DIRECTIONS FOR THIS TASK
Every line below that contains the word "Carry" must be copied.

SOURCE INFORMATION
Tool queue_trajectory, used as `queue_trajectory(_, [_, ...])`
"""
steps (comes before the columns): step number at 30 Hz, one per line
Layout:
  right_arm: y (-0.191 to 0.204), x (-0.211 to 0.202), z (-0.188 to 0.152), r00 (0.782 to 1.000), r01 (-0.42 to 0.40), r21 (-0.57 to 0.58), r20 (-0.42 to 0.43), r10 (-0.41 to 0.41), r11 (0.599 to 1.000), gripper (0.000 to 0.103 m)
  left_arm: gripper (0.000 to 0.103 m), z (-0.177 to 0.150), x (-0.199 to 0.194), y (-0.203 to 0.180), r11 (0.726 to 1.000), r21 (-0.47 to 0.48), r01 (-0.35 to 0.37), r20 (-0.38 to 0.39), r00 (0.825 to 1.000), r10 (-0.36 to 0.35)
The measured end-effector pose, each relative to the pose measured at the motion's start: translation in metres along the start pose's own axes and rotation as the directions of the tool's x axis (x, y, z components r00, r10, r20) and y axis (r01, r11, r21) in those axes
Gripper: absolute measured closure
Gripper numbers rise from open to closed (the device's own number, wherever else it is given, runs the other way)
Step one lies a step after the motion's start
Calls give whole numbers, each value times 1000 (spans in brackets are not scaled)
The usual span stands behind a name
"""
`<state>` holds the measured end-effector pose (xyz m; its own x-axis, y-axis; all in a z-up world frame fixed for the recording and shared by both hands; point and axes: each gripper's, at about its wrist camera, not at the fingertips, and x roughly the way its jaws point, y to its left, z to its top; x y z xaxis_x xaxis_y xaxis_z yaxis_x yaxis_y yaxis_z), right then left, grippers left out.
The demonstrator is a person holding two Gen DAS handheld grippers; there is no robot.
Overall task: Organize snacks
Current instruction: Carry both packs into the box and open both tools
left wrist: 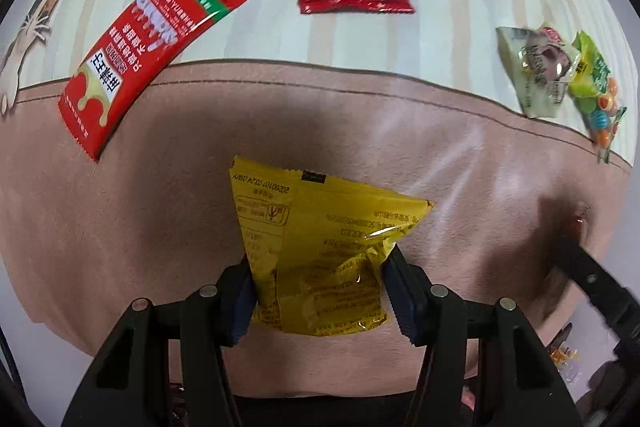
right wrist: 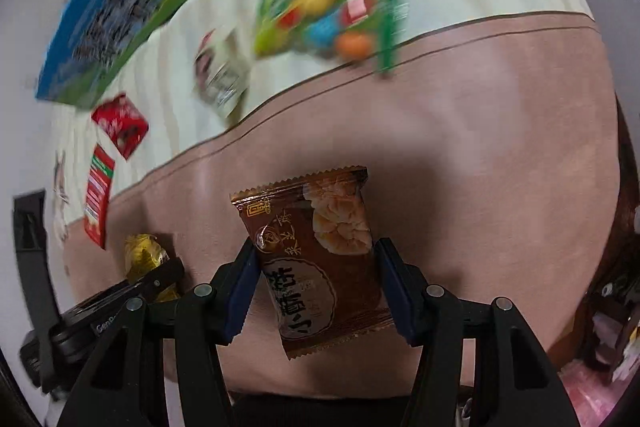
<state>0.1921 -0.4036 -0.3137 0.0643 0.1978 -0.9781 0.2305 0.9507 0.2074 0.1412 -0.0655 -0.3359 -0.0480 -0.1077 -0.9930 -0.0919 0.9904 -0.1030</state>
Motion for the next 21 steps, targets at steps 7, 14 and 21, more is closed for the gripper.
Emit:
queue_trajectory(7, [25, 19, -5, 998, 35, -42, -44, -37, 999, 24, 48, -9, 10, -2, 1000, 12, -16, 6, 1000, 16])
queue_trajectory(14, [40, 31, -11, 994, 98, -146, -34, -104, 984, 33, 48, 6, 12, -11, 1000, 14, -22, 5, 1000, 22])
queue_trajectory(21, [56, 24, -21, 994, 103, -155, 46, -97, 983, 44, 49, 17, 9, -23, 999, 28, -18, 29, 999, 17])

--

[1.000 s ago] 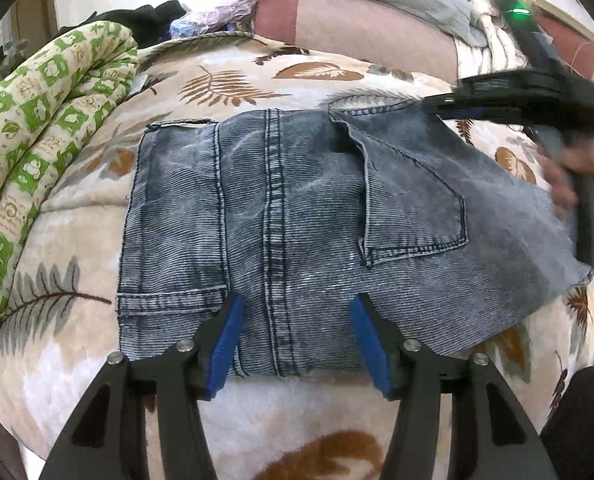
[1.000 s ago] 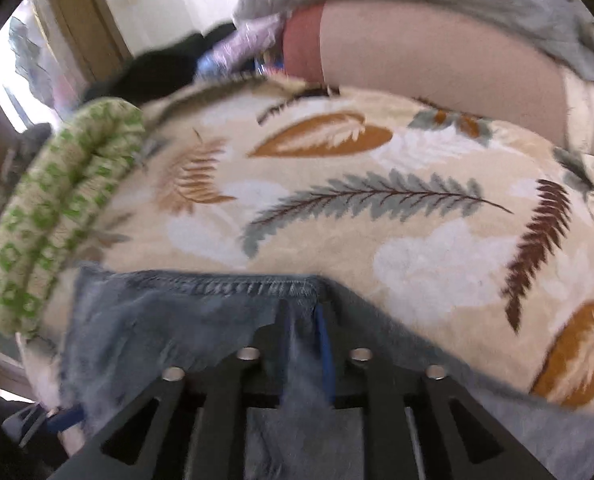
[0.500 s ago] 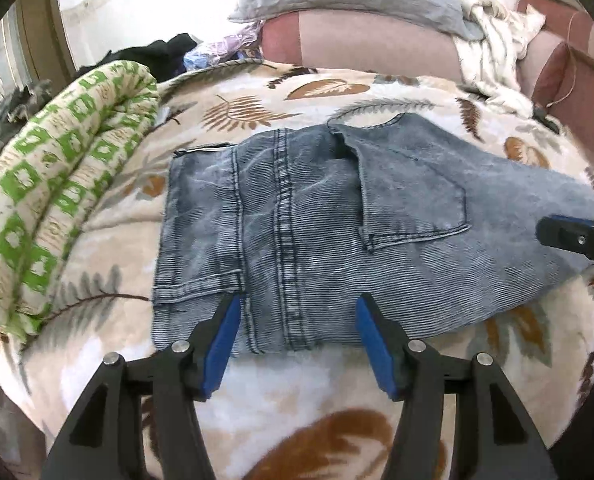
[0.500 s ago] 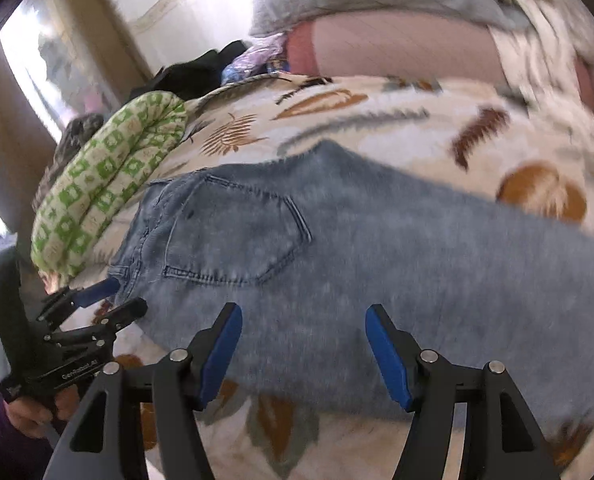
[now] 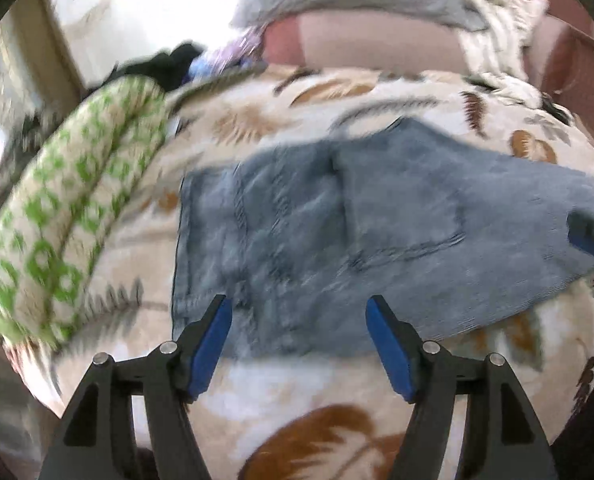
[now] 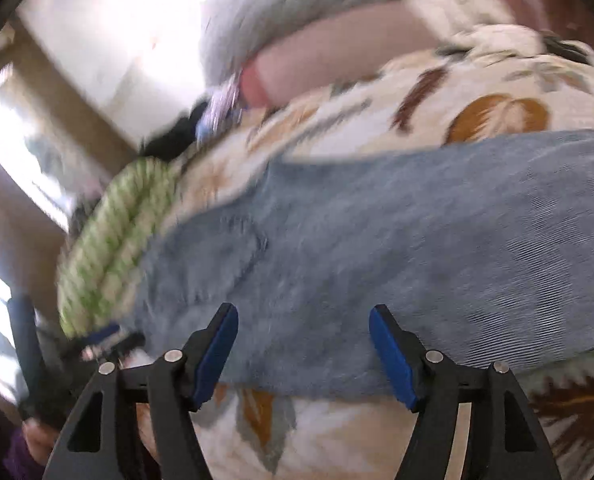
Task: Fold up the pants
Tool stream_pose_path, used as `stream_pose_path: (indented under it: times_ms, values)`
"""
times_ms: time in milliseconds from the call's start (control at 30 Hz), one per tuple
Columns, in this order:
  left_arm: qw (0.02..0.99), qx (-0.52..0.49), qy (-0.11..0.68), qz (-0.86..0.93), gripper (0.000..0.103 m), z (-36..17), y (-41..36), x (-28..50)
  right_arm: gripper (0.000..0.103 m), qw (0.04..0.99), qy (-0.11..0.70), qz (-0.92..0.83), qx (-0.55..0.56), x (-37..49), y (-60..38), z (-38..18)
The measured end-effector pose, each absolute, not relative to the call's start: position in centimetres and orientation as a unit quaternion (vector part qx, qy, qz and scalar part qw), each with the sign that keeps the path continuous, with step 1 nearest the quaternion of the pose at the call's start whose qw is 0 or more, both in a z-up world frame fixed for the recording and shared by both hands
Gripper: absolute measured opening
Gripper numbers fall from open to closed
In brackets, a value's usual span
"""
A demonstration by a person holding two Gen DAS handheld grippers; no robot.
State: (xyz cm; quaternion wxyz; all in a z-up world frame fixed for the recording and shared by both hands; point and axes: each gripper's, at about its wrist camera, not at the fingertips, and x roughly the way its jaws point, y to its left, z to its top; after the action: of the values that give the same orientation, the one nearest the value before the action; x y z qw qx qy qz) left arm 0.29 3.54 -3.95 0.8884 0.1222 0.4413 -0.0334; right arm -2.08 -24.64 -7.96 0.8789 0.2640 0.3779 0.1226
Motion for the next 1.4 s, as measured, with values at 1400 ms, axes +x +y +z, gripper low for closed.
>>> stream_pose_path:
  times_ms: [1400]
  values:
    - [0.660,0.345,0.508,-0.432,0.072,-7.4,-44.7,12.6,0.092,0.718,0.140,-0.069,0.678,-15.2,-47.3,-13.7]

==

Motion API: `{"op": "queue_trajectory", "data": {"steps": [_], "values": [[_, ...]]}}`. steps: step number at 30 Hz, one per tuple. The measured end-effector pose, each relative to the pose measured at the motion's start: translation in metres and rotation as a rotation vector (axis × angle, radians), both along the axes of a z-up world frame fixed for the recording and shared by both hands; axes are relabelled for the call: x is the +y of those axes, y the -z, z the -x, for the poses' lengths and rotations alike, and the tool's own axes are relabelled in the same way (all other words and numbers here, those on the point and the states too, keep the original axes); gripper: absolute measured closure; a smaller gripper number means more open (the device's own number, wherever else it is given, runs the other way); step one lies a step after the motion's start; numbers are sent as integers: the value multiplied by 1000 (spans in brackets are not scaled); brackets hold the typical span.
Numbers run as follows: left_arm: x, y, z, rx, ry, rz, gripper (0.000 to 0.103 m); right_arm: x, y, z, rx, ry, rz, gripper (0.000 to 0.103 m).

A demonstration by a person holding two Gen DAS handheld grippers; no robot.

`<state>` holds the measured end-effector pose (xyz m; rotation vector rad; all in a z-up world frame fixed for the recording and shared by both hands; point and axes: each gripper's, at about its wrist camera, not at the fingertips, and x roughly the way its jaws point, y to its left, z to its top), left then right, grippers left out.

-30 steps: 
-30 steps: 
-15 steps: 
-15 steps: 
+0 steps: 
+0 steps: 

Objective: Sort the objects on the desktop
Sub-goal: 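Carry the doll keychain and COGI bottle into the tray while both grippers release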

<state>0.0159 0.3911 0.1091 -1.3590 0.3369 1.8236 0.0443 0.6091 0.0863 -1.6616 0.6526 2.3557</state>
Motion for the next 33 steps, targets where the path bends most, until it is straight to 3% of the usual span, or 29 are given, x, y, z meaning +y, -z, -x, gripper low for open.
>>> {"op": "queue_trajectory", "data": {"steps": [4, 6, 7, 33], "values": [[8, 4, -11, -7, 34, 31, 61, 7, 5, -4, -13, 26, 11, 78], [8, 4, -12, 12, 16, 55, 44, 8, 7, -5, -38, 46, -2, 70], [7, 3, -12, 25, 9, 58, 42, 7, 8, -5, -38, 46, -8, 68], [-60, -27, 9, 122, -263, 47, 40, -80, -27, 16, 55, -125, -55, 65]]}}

SOLVED PROBLEM
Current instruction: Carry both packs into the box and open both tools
Sub-goal: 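Carry the doll keychain and COGI bottle into the tray while both grippers release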

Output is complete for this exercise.